Home Sweet Home

Having decided that we need to move to a house, somewhere in the same area but with a bigger bedroom for the child we keep in a cupboard and a second bathroom for the child who's traumatised by using the same bathroom as her father in the mornings (yes, I know: social services) we've been keeping our eyes open for possibilities even though we were aiming to put our place on the market after Christmas. However, a strong contender has just come up so last week I went to see it on my own and tomorrow we're all going, with a builder in tow to see which walls can be demolished without the whole thing collapsing.
This has led me to think about what my real aspirations are for a new house. Yes, of course I want Annie to have room for all her Sylvanian animals, and Jordan (and Richard) to have a bit of privacy; but for me personally, the list is something like this:
  • I want 4 toilets. That's one each, and everyone has to clean their own. No more arguments. Brilliant!
  • I'd like one of the toilets to be a big downstairs loo with a big bookshelf where I can keep all those interesting / quirky books that say to visitors, 'look how interesting and quirky I am'.
  • I'd like unlimited storage space for shoes.

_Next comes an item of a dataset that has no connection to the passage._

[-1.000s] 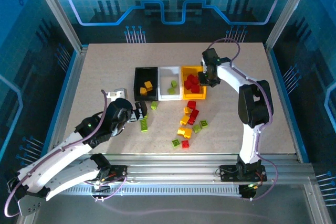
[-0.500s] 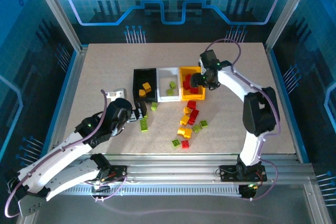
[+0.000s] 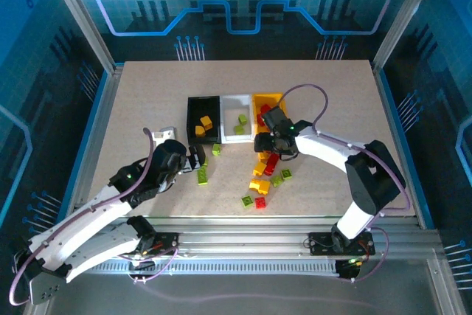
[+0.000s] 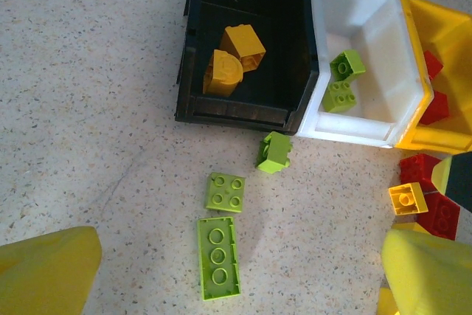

Every woman's dream.
  • I'd like an underfloor heating / cooling system, that senses how hot or cold my feet are and automatically adjusts to my (no-one else's, obviously) particular needs.
  • The children's bedrooms should be soundproofed, but there should be an intercom from the kitchen to their rooms so I can call them for food etc.
  • I want a balcony out from my bedroom with a vista of Capability Brown landscaped parkland. Seems unlikely, in inner-city Bristol.
  • I want a serene room, preferably all white with a digital projector and a great sound system. Lots of squashy beanbag chairs. An icon. And nothing else.
  • I want a big kitchen with a great big table that will accomodate lots of friends and family.
But really, more than anything, I want a home where people feel able to kick off their shoes, curl up in a favourite old chair and be themselves.

At the 'Blah' event on emerging church that ran in the summer, one of the points raised that stuck with me was the need to 'teach' hospitality. It's a bit sad that any teaching is required. But it made me think, what have I got to learn in this area? I've always thought of myself as very hospitable, but really, I reckon it's very much on my terms. I want people to come, but only when I'm ready for them (cushions plumped, mess tidied, lipstick on). I want people to eat, but only when the food's up to standard. I want people to feel welcomed into our family, but only if I manage to give the impression that I never shout at the kids, we never row over who last cleaned the toilet, and we only ever read / watch edifying books / TV programmes.

It made me think about homes I've visited where I feel instantly 'at home', and what makes me feel that way. The sort of homes where you can literally turn up unannounced but not feel a burden. Where friends don't feel they have to entertain you, but can just as easily sit and watch a rubbish TV programme together as listen to your latest news. Where you're not treated like royalty, but instead are invited to help with the washing up.

I think the basic lesson for me is: control freakery does not good hospitality make.